Children's Literature
This appealing story is based upon the legend of the kitchen angels surrounding Pascual who is the patron saint of cooks and the kitchen. The author includes a note about the life of Pascual and how this story came about. According to the story when Pascual was born doves filled the air with song and then the tree filled with angels. Pascual was a friend to animals and they all loved him. He was peaceful, prayerful and his parents were sure the angels protected him. As a young man he set out for the monastery of Saint Francis because he wanted to be a friar and feed the hungry. The friars had another idea for Pascual.
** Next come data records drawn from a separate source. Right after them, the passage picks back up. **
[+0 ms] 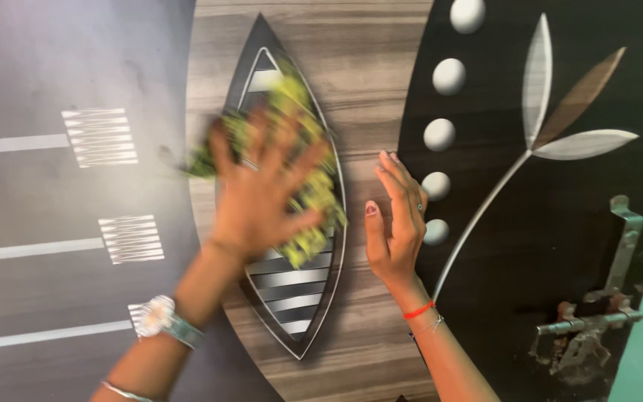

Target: The person wipes the surface of a dark-colored door with a patterned cloth. They repeatedly rub the cloth over the door's decorative elements and flat areas, moving the cloth in various directions to clean the surface.

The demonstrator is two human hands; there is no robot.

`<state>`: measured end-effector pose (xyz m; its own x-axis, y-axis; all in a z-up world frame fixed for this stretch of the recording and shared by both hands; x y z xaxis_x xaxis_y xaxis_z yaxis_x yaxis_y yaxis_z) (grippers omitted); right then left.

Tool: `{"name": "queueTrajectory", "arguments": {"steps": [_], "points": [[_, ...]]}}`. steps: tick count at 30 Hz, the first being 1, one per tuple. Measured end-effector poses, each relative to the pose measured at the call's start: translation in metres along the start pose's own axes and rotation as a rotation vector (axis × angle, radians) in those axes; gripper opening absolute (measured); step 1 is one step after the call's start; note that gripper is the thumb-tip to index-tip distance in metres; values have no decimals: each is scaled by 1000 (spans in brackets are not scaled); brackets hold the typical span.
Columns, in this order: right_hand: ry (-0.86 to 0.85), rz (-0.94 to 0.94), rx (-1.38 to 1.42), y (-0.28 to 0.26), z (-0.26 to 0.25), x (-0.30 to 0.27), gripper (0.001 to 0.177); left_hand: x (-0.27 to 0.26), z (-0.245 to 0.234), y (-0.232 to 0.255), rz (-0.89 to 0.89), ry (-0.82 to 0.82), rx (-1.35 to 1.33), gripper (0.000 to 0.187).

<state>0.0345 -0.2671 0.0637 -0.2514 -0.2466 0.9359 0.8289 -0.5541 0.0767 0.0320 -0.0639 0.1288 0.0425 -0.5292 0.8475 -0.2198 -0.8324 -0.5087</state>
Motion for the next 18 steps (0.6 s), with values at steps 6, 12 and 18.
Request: {"name": "queueTrajectory", "arguments": {"steps": [6,12,18], "points": [[-31,52,87,4,-13,-6,39,-140,4,60,516,-295,-115,88],[-37,-21,15,5,-8,-11,43,-166,-50,-86,-367,-551,137,98],[-52,-28,-20,1,-8,-7,44,-52,-27,-55,-381,58,107,104]]}}
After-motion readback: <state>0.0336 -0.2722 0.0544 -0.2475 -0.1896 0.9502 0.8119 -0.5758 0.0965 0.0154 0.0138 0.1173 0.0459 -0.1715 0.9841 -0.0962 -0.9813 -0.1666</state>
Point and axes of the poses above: each hand's wrist, its own x-axis towards the middle knuckle, its own z-axis out of the palm, y = z × x, the point moved 2 cm from there along x, towards the middle knuckle, and after that the axes turned 10 degrees about y, right-handed, at the moved point
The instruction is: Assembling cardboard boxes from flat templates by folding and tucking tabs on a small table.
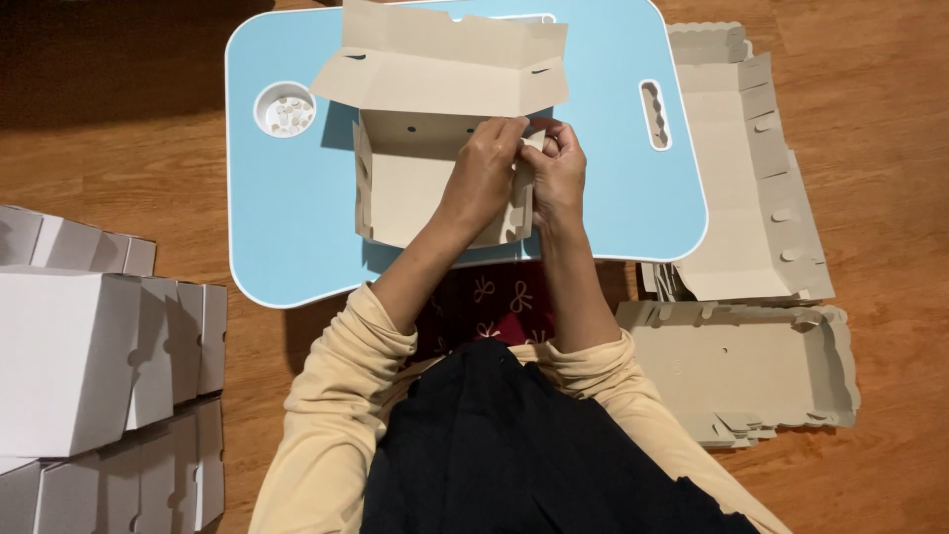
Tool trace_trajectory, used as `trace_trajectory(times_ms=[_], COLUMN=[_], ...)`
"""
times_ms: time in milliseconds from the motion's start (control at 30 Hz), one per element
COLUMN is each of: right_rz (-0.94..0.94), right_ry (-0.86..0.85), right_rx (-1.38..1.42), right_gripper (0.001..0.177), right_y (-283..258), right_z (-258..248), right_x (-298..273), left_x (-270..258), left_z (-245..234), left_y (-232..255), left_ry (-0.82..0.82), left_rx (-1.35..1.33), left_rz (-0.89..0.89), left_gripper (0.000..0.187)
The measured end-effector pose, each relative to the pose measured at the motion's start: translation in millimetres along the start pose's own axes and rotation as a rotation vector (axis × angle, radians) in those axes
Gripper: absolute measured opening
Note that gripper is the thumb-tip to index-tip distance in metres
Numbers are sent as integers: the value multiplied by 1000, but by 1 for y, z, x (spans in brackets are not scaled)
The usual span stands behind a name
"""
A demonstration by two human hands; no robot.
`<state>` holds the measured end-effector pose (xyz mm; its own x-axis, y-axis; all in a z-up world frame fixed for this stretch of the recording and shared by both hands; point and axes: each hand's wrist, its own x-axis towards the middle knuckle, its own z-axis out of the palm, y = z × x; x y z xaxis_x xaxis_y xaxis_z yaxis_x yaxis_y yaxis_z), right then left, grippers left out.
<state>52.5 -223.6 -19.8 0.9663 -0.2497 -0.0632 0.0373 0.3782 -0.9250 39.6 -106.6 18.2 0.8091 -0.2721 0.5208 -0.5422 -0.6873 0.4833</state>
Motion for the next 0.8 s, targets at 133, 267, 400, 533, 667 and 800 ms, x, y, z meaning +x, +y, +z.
trace_trajectory(times_ms=[133,267,400,533,667,800], right_rz=[-33,-54,-75,-113,-263,-445], right_ry=[-44,-106,-80,-32,-75,-166], right_rx=[-67,-106,-50,-44,-256,-390], right_gripper=[37,33,33,15,14,24], right_y=[10,-1,4,7,9,14], right_z=[-11,-11,-17,-11,-15,-41], right_x=[7,-3,-2,-2,0,29], left_x=[-1,1,0,0,-4,-15], left_z=[5,-4,-1,9,3,-39], left_y=[-3,0,-5,-3,3,-4], left_ry=[25,52,58,71,-71,-58], left_rx=[-52,-93,-66,-61,-171,-302], left_rz=[-18,-44,-50,-6,-44,17], left_gripper=[35,34,35,30,53,71])
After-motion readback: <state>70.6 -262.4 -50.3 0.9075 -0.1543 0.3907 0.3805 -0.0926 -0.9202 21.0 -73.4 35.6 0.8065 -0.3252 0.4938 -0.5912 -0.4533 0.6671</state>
They made him their cook and only with the help of the angels did Pascual manage to prepare meals. When the friars discovered the secret of the angels they then allowed Pascual to accompany them to feed the poor. The wonderful illustrations by the author make this sweet story of a generous young boy a lovely book to read to youngsters. 2004, GP Putnam's Sons/Penguin, Ages 4 to 8.
—Carolyn Mott Ford
Library Journal
Gr 1-4-DePaola brews up a delightful retelling of the life of the patron saint of cooks and the kitchen. On the day of Pascual's birth, angels sing in the trees, and his father realizes that "God must surely love him." Acrylic illustrations with soft pastel backgrounds show Pascual as a little boy, frolicking joyfully with animals and hanging garlands of flowers around the necks of sheep. The winsome paintings capture his serene spirituality as he and the creatures lift their voices toward heaven. Simple, well-chosen words reflect the youngster's sincere love for God and all of His creatures. When Pascual is older, he goes to the monastery of Saint Francis, hoping to become a friar and help the hungry. However, the friars ask him to make their meals. Knowing nothing about cooking, Pascual bows his head and prays. Suddenly, apron-wearing angelic visitors "swoosh in the air above him" and then descend to concoct a feast. Curious about the delicious meals coming from the kitchen, the friars spy on the dinner preparations and learn the truth. Realizing how much God values him, they decide to take a joyful Pascual with them to feed the hungry. Framed by light peach watercolors splashed with rainbow-colored droplets, the illustrations beautifully complement the celestial mood. An author's note provides some background about this humble man.-James K. Irwin, Poplar Creek Main Library, Steamwood, IL Copyright 2004 Reed Business Information.
Kirkus Reviews
Using acrylics and gesso to make his beautiful, cheerful, and warmhearted images that are so familiar to children, dePaola recounts the story of St. Pascual, patron of cooks. This Spanish saint prayed in the fields with his sheep and bedecked them with flower garlands. When he was of age, he went to the monastery of St. Francis, laden with food from his mother. The friars immediately asked him to cook for them, but Pascual had no idea how. While he prayed intently in the kitchen, "Angels in little white aprons were flying down to cook" for him and the friars. It was so good, the friars asked Pascual to cook every night. He never learned how, but the angels never let him down. A note about the saint and a dedication to a number of notable foodies complete this utterly charming work. (Picture book/biography. 6-9)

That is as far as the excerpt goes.